The present invention is not limited to the aforementioned embodiments. It is a matter of course that various changes and modifications may be made to the embodiments without departing from the scope of the invention as set forth in the appended claims.
For example, although in the aforementioned tomosynthesis apparatus 10, 50, the radiation sources 14, 16 are moved in the same direction while image capturing is carried out, as shown in FIG. 4, the radiation sources 14, 16 may be arranged to begin moving away from each other synchronously from respective positions a and d which are proximate to each other, so as to separate respectively from one another in the directions indicated by the arrows, and thereafter, one image capturing process is completed when the radiation sources 14, 16 reach respective positions b and c. Since the radiation sources 14, 16 move away from each other synchronously in different directions, vibrations produced by movement of the radiation sources 14, 16 are canceled out. Consequently, the tomosynthesis apparatus is capable of acquiring radiographic image information more accurately and reliably.

Claims

1. A tomographic image capturing apparatus comprising:

a plurality of radiation sources movable along a predetermined path, for applying respective radiation to a subject at different angles and at different times;

a dose adjuster for adjusting the radiation sources to equalize doses of the radiation emitted from the radiation sources;

a radiation detector for detecting the radiation transmitted through the subject while the radiation sources move along the predetermined path, and converting the detected radiation into respective items of radiographic image information; and

a tomographic image generator for generating a tomographic image of the subject based on the items of radiographic image information converted from the radiation detected by the radiation detector.

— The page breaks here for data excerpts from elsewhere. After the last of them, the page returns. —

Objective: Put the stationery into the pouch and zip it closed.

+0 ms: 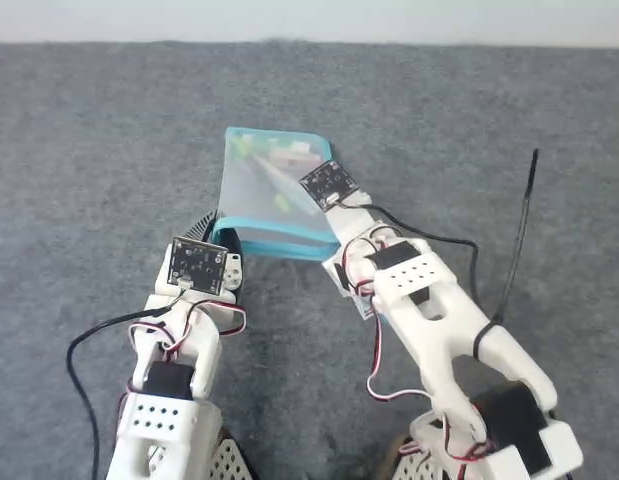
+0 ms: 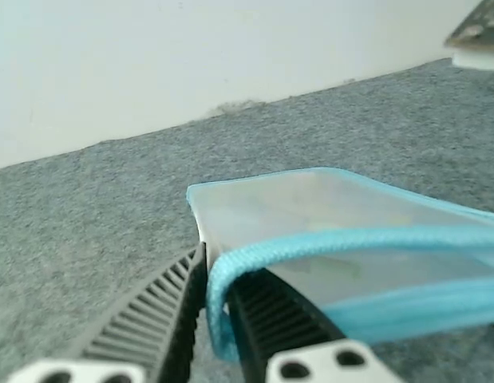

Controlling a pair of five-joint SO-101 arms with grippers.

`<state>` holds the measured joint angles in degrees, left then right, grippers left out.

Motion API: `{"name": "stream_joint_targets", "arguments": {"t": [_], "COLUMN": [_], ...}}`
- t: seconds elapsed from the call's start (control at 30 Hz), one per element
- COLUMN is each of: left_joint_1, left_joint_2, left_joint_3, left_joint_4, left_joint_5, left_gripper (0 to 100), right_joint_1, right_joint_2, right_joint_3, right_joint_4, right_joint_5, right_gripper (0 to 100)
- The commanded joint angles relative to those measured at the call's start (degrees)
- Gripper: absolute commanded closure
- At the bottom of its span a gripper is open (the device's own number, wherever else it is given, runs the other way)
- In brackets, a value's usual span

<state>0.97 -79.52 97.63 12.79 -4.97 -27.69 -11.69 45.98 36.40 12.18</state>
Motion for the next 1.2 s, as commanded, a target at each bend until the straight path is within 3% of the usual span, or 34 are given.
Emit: {"name": "stream_joint_targets", "arguments": {"t": [0.0,0.23,0.5,0.63,0.77,0.97,1.17], "left_joint_1": [0.35,0.44,0.53,0.53,3.08,5.98,6.24], "left_joint_2": [0.62,0.62,0.26,0.70,0.70,0.70,0.70], "left_joint_3": [-0.66,-0.66,-0.75,-1.54,-4.70,-4.79,-4.88], "left_joint_4": [-1.85,-1.93,0.88,1.76,8.53,10.29,10.90], "left_joint_5": [-0.44,-0.44,-4.31,-4.40,-4.40,-4.48,-4.48], "left_gripper": [99,99,99,99,99,99,99], "right_joint_1": [1.80,1.63,-3.03,-6.02,-10.51,-19.65,-23.16], "right_joint_2": [-2.77,-14.20,-22.11,-22.29,-22.46,-24.75,-29.85], "right_joint_3": [-3.34,-4.22,-18.02,-23.56,-26.81,-29.10,-28.57], "right_joint_4": [0.40,11.47,31.08,34.95,38.02,38.29,40.48], "right_joint_5": [-1.32,-3.08,3.96,4.13,4.92,6.95,8.53], "right_gripper": [98.0,99.2,99.3,99.3,99.3,99.3,99.3]}}
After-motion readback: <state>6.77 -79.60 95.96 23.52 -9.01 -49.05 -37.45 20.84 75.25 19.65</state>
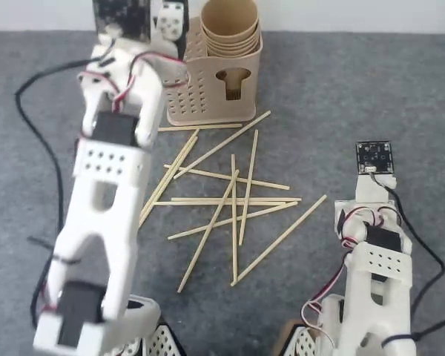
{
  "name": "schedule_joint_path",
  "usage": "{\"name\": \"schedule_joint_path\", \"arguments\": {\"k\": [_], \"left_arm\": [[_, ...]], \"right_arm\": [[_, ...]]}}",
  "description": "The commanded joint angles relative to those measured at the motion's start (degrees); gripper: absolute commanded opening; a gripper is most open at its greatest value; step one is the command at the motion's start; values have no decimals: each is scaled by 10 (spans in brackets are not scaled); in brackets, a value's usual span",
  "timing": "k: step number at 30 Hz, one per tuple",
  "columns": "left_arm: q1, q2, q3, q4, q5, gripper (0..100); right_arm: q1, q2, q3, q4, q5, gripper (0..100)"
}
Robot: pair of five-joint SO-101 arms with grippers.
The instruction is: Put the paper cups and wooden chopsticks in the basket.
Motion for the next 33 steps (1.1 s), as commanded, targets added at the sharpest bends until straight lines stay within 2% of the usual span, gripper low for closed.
{"name": "schedule_joint_path", "arguments": {"k": [1, 8, 15, 19, 23, 29, 33], "left_arm": [[-17, 67, -81, -59, 0, 12], [-30, 205, -140, -55, 0, 12], [-30, 269, -140, -55, -1, 17], [-40, 279, -138, -47, 1, 120], [-55, 273, -152, 25, 25, 202], [-68, 208, -162, 116, 28, 207], [-68, 120, -163, 261, 26, 207]], "right_arm": [[-4, -16, -3, -15, 6, 155], [-5, -16, -2, -15, 21, 155], [-5, -16, -2, -15, 22, 155], [-5, -16, -2, -15, 22, 155], [-5, -16, -2, -15, 22, 155], [-6, -16, -2, -15, 20, 155], [-6, -22, -7, -13, -8, 155]]}}
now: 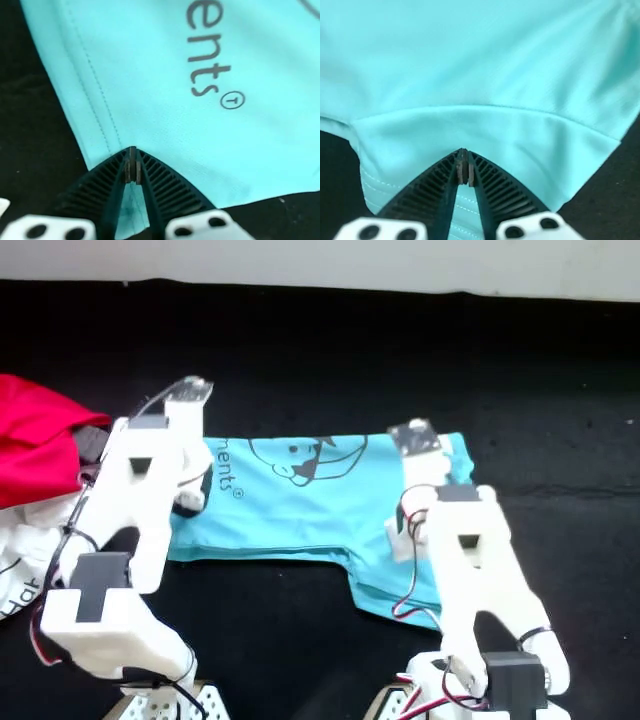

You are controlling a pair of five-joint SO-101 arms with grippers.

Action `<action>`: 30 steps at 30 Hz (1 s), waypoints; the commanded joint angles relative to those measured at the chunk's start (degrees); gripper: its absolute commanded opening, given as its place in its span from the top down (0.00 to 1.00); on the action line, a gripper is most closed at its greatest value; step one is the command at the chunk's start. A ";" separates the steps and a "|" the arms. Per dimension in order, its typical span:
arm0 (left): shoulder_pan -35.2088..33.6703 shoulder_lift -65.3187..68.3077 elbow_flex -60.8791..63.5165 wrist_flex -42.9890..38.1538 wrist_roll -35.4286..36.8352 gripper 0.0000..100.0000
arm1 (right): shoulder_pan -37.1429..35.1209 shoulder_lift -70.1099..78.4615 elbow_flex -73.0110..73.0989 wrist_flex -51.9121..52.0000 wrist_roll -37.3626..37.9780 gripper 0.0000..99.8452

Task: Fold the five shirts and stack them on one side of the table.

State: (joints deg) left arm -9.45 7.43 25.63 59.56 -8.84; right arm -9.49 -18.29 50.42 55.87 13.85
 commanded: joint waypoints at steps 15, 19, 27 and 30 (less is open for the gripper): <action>-0.22 -3.12 12.18 -11.34 -0.26 0.99 | -9.80 -7.08 6.29 4.79 7.65 0.99; 0.04 -3.30 13.76 -13.36 -0.26 0.99 | -9.80 -14.37 5.93 11.47 12.31 0.99; 0.13 -3.30 13.76 -13.36 -0.26 0.99 | -9.80 -18.15 6.55 17.71 18.81 0.76; 0.13 -3.30 13.76 -13.36 -0.26 0.99 | -9.89 -18.15 6.55 17.71 18.81 0.71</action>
State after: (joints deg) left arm -9.19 4.26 38.64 46.99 -8.84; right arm -19.08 -35.16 58.33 73.01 31.78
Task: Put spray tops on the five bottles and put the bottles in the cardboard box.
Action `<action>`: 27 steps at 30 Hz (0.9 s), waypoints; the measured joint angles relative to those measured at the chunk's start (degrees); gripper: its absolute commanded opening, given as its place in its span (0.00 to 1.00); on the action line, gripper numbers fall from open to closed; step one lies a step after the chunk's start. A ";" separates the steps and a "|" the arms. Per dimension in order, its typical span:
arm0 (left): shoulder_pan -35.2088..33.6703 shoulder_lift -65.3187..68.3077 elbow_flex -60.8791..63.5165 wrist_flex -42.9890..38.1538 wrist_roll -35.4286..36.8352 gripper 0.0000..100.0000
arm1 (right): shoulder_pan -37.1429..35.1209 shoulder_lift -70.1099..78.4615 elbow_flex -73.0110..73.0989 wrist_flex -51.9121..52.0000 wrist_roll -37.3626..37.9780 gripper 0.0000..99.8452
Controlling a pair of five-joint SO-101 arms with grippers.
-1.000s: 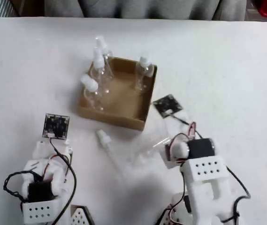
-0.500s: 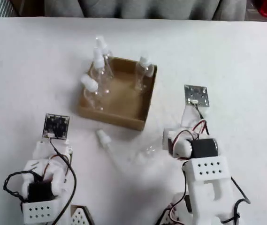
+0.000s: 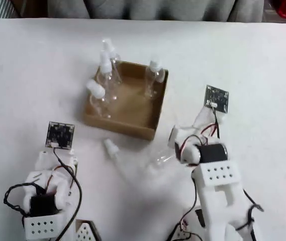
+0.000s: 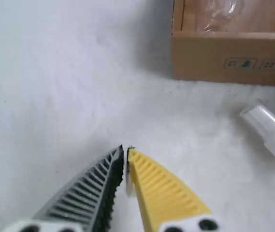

2. A tomographic image capturing apparatus according to claim 1, further comprising:

an adjustment data memory for storing adjustment data for adjusting the radiation sources to equalize doses of the radiation emitted from the radiation sources,

wherein the dose adjuster adjusts the radiation sources based on the adjustment data.

3. A tomographic image capturing apparatus according to claim 1, further comprising:

a dose detector for detecting doses of the radiation emitted from the radiation sources,

wherein the dose adjuster adjusts the radiation sources in order to equalize the doses of the radiation, which have been detected by the dose detector.

4. A tomographic image capturing apparatus according to claim 1, wherein the tomographic image capturing apparatus comprises a tomosynthesis apparatus.

5. A tomographic image capturing apparatus comprising:

a radiation detector for detecting the radiation transmitted through the subject while the radiation sources move along the predetermined path, and converting the detected radiation into respective items of radiographic image information;

an image corrector for correcting the items of radiographic image information in order to cancel out a difference between doses of the radiation emitted from the radiation sources; and

a tomographic image generator for generating a tomographic image of the subject based on the items of radiographic image information which have been corrected by the image corrector.

6. A tomographic image capturing apparatus according to claim 5, further comprising:

an adjustment data memory for storing corrective data for correcting the items of radiographic image information in order to cancel out the difference between doses of the radiation emitted from the radiation sources,

wherein the image corrector corrects the items of radiographic image information based on the corrective data.

7. A tomographic image capturing apparatus according to claim 5, wherein the tomographic image capturing apparatus comprises a tomosynthesis apparatus.